Filter these entries down to lines holding "validation".
== MATERIAL FOR THIS TASK
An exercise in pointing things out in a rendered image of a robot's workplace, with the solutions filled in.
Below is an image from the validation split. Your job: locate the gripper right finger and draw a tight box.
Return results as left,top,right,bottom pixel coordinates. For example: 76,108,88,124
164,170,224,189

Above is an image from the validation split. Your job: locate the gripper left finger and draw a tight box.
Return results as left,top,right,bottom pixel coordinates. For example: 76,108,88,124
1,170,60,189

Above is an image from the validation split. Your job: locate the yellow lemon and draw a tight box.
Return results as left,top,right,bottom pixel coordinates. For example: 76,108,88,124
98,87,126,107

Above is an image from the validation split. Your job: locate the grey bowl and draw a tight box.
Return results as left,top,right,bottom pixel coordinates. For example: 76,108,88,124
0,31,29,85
====
== MATERIAL FOR THIS TASK
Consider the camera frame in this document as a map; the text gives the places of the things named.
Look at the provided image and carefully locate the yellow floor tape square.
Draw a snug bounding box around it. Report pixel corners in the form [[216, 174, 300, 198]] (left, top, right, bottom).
====
**ANSWER SECTION:**
Below is an image from the validation split. Your job: locate the gripper right finger and draw a tight box.
Above is an image from the validation split. Your job: locate the gripper left finger and draw a tight box.
Above is an image from the validation split. Your job: locate the yellow lemon and draw a tight box.
Above is an image from the validation split. Your job: locate the grey bowl and draw a tight box.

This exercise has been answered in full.